Lack of co-operation goes to such extraordinary lengths that the Agency has been unable—or perhaps, as my information is not up to date; I should say that a year ago the Agency was unable—to obtain facilities for a re-registration of the refugees under its care. The budget of the Agency is limited by the United Nations, and, therefore, the facilities and the number of rations that can be supplied are limited. In Jordan alone there are half a million refugees. Children are being born every year, but children cannot be fed until the dead have been struck off the list, and, the Agency have been unable to get permission from the Jordan Government to conduct a thorough re-registration. One can only suppose that this is because there might thereby be brought to light the large numbers of people now receiving relief who are not entitled to it. Over a period of four years the total number of deaths officially reported was 3,600. A simple calculation based on a population of half a million shows that the death rate in four years would be bound to be something of the nature of 40,000. Yet all those rations are being misapplied and the children who are being born are failing to get the benefit of them. That is the kind of situation with which the Agency has to deal. As the noble Earl, Lord Gosford, has said, you can take a horse to water but you cannot make it drink. Admittedly, the powers of persuasion, the sanctions, at the disposal of International Law and morality are very slender these days. Still, it does seem that the whole weight of the United Nations and the Great Powers should be directed to remedying this state of affairs.

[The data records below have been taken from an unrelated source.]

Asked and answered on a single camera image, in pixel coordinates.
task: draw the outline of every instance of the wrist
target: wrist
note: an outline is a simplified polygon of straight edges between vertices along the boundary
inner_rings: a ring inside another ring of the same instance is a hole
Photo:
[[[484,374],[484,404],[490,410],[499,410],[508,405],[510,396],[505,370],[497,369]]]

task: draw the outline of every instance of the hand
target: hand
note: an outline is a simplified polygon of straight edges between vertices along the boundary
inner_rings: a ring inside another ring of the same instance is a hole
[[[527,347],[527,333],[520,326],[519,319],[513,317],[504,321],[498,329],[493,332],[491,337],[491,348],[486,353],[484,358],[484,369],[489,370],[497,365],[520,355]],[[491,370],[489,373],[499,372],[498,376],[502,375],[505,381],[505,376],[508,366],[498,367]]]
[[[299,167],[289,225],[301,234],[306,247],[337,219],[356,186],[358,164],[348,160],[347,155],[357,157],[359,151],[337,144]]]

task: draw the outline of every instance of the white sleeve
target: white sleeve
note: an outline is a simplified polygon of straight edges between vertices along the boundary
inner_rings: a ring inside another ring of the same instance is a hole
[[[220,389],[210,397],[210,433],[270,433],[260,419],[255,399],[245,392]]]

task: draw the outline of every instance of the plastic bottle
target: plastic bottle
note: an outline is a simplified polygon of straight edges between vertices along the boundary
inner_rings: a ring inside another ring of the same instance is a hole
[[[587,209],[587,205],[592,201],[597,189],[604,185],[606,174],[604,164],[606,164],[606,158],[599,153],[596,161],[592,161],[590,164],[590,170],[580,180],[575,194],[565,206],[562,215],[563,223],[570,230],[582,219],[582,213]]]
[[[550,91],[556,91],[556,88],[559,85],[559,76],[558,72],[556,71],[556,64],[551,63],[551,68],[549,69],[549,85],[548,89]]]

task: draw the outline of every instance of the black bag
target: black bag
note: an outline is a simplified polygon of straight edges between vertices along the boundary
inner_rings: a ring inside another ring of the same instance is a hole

I should like here to endorse what my noble friend, Lord Henderson, said to the effect that Britain, France and the United States are not the only Great Powers interested in the Middle East. Russia is, also. Have we ever asked Russia to cooperate in these measures for pacification in the Middle East? It seems to me clear that that is desirable, not only for the ending of the arms race—though goodness knows that is urgent enough!—but for the general pacification of the area. It is no good trying to pacify with one hand and to carry on the cold war with the other. And that is what seems to be going on. There is one field in which, I think, the temperature might be assisted to fall in those countries, and that is in dealing with the waters. In the case of the Jordan waters, which affect Lebanon, Syria, Jordan and Israel, it is the suspicion and hostility between those countries which prevents the reaching of any rational agreement for the use of the waters. So a consequence, one hopes, of relaxation of tension, would be that some of the well-known and thoroughly worked-out schemes for using Jordan water could be carried into effect, with enormous benefit to the refugees and the riparian countries themselves.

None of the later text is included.